“Iam amortalhá-lo”

Cá, o funeral foi sempre muito triste e continua. Não era bom. Até o toque do sino era feio como tudo. Vestia-se tudo de luto, homens, mulheres, tudo. Ainda se usava as mulheres andarem com um xaile a taparem a frente da cabeça, quase como usam os ciganos ainda. Os homens vestiam também de camisa preta e tudo. Agora já não.

Só há poucos anos é que têm aí uma casa mortuária. Primeiro era em casa. Era um bocado confuso. A pessoa morria, iam amortalhá-lo. Era vestido e velado em casa. Nessa noite, uma pessoa de cada casa ia ficar lá. Cada um ia lá pôr uma candeia a alumiar o morto, apesar de o azeite ser do familiar do defunto. Só saía de casa ao outro dia. O padre ia lá a casa com as pessoas todas buscá-lo. Saía e ia à igreja. Diziam a missa e essas coisas. Da igreja, ia para o cemitério. Levavam-no à mão. Agora também ainda levam.

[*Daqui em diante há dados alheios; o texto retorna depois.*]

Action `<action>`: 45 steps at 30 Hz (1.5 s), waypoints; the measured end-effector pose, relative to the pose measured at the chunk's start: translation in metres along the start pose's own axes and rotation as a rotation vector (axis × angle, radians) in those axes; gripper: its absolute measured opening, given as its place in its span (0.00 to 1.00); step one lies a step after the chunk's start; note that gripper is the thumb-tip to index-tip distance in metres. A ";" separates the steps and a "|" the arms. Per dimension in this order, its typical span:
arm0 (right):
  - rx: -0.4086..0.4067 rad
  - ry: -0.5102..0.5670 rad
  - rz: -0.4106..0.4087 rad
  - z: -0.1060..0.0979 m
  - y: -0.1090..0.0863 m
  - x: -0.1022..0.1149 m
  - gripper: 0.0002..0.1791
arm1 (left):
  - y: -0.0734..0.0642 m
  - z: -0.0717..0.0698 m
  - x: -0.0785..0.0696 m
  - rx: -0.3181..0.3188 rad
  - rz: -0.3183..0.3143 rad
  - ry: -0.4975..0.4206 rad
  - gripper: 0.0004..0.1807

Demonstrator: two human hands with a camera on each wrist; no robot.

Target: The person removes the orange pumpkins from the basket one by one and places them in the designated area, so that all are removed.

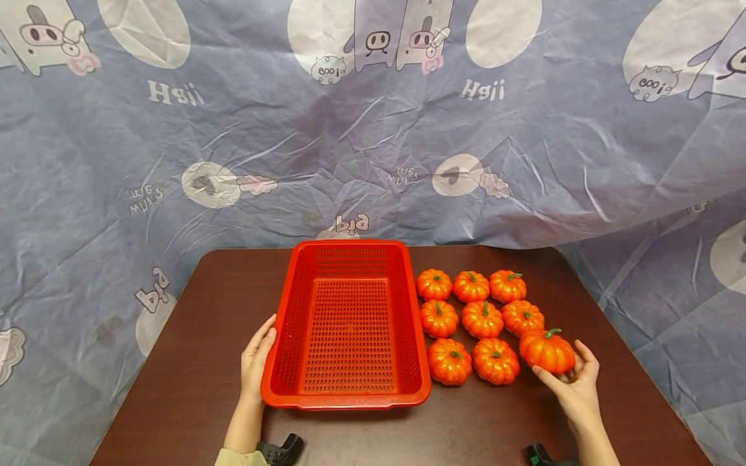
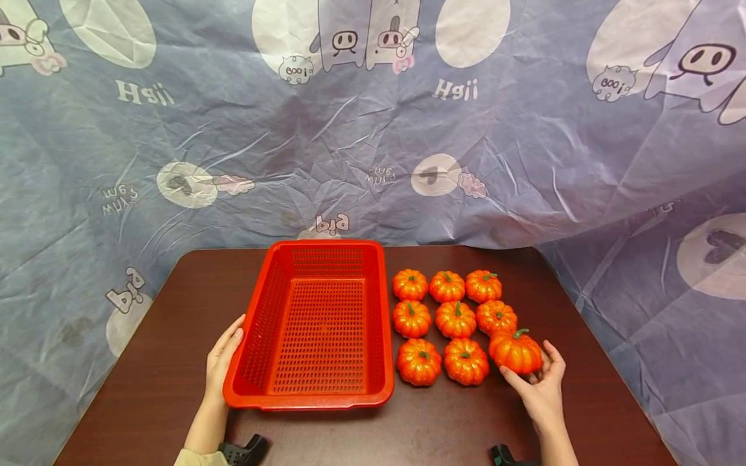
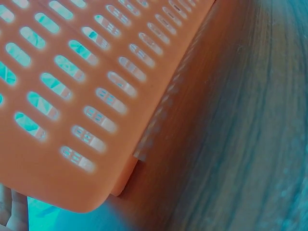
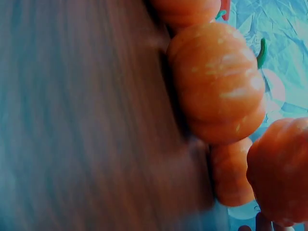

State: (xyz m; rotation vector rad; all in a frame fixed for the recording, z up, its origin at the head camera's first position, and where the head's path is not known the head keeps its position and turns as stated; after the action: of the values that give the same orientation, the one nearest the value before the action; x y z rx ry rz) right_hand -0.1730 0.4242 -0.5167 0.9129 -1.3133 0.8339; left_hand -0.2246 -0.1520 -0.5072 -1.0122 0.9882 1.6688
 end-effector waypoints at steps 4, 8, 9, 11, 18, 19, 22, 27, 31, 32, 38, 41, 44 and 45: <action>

Naquele dia, havia o funeral. Havia a missa e os ofícios. No fim, mandavam dizer missas. Havia pessoas, que estavam aí um ano a mandar dizer missas todas as semanas ao padre. Uma por semana. Por isso é que eu digo: Deus Nosso Senhor não veio cá dizer que não era preciso fazer aquilo. Naquele tempo fazia-se, porque havia muito padre e eles queriam o dinheiro. Agora não há padres, dizem que não é preciso.

Nestas terras à volta, era tudo igual. Morria uma pessoa qualquer nestas terras, quase tudo ia ao funeral. Ia-se longe. Eu fui a uns ofícios a Fajão. Pertence à Pampilhosa da Serra. Atrás dos Pardieiros há umas terras que é a Castanheira da Serra, Porto da Balsa, Ponte de Fajão e daí o Fajão lá em cima. É de outro concelho. Naquelas terras também se passou um bocado.

Quando era na altura das confissões, na Quaresma, vinham aí os padres confessar o pessoal. A Quaresma era em Fevereiro, a seguir ao Carnaval. Naquela altura, tudo tinha que se ir confessar ao padre. Aquele que não ia, já não era assim muito bem visto. Vinham aí sempre cinco, seis padres. Estavam aí três e quatro dias. Mandavam fazer ofícios pela alma desses que morreram. Punham-se a cantar na igreja. Punham lá uma coisa ao meio, como se lá estivesse o defunto, e eles ali a cantar em volta daquilo, em latim. Era tudo em latim naquele tempo. Lá limpavam, já naquele tempo, uns 600 ou 700 escudos. Pois, era assim. Ultimamente, já era isso que eles levavam.